> _WHAT YOU SHOULD DO_
Pull every line with "simplified" from the data.

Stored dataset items
--- --- ---

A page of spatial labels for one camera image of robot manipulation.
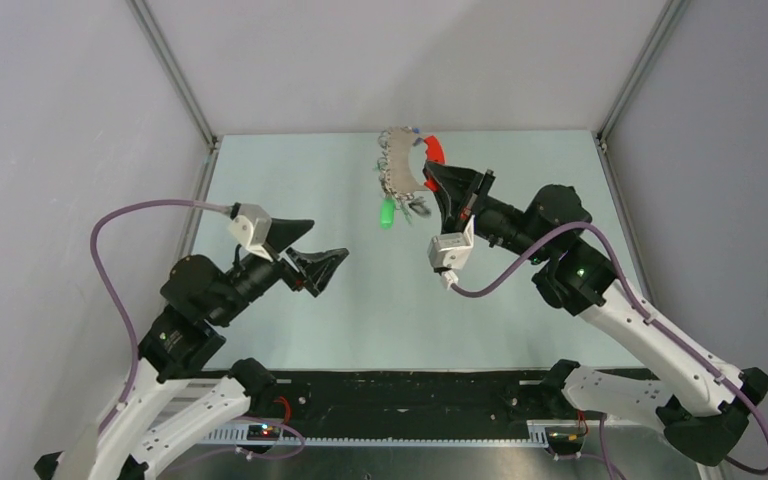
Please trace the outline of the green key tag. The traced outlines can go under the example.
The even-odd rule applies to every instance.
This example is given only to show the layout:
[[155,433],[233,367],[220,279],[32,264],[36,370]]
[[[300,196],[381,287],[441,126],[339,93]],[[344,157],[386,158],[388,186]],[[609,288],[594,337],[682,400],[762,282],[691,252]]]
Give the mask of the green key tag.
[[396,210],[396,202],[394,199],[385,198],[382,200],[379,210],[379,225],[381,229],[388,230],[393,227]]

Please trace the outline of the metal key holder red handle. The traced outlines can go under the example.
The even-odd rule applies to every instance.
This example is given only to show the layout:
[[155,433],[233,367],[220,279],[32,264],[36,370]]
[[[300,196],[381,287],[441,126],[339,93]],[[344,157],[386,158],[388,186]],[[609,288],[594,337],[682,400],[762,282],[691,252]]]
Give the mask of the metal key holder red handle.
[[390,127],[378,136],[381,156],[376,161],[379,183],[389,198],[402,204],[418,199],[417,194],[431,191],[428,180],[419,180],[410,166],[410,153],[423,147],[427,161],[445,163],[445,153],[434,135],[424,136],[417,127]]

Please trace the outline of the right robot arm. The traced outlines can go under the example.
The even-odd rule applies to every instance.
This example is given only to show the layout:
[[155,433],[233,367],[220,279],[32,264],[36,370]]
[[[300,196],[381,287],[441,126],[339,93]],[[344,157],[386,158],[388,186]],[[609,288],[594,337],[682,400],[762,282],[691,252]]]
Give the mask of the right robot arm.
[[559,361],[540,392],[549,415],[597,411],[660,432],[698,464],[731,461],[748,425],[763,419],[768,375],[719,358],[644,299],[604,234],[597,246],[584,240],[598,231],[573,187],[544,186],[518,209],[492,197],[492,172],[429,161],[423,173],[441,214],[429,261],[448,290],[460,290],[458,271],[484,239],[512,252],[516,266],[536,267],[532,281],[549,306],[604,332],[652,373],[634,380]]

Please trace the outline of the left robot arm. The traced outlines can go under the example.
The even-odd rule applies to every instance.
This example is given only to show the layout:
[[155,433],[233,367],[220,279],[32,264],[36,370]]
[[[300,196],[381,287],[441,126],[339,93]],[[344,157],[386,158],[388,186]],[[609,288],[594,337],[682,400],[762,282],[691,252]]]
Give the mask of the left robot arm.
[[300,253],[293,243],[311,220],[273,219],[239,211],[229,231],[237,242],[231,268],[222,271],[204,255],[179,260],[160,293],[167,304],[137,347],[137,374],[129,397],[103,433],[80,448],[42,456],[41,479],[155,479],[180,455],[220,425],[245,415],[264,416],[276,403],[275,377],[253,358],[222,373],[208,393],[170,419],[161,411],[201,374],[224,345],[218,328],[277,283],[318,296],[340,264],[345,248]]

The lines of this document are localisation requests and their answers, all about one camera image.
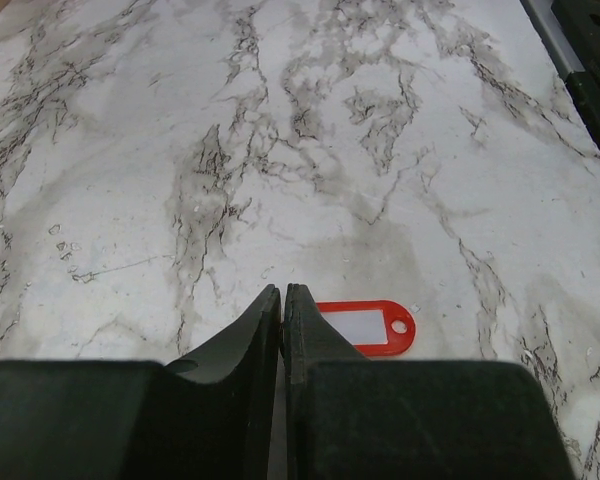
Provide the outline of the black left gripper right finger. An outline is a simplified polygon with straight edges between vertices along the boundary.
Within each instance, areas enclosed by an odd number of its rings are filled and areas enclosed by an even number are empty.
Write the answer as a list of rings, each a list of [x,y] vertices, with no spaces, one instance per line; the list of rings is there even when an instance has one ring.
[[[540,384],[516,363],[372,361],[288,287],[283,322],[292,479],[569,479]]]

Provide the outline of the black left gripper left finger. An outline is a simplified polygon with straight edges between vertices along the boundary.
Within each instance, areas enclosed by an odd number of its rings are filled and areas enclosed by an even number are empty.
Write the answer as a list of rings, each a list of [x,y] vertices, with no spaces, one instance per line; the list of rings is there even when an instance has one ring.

--- --- ---

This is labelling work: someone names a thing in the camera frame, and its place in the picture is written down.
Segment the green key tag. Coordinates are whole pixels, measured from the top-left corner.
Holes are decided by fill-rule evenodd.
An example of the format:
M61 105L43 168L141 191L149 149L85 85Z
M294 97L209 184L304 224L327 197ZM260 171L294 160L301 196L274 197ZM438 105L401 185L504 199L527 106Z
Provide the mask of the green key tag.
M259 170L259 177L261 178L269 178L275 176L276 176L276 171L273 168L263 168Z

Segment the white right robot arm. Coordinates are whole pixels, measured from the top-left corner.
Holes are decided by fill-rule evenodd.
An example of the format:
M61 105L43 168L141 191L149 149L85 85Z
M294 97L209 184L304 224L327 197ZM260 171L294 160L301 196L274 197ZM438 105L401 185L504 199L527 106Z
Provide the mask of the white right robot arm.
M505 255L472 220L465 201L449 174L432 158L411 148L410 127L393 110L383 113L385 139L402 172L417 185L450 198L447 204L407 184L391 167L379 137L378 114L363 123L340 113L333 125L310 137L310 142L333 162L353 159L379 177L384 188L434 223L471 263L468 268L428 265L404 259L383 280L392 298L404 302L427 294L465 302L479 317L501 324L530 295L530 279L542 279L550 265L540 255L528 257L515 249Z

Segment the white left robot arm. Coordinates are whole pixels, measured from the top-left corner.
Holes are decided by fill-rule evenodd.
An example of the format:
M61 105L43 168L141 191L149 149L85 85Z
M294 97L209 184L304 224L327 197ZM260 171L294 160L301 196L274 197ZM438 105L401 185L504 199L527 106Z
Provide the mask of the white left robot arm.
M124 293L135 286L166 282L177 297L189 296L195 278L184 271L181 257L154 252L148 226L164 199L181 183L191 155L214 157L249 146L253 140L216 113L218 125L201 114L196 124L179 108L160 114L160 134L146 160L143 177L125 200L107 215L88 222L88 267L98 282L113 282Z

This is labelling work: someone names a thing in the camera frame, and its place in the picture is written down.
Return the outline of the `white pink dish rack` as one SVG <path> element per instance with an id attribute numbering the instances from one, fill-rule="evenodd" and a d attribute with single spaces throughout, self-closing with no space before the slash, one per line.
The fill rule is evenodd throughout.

--- --- ---

> _SOLUTION_
Provide the outline of the black left gripper right finger. An outline is a simplified polygon with straight edges between vertices along the boundary.
Provide the outline of the black left gripper left finger. An outline is a simplified polygon with straight edges between vertices along the boundary.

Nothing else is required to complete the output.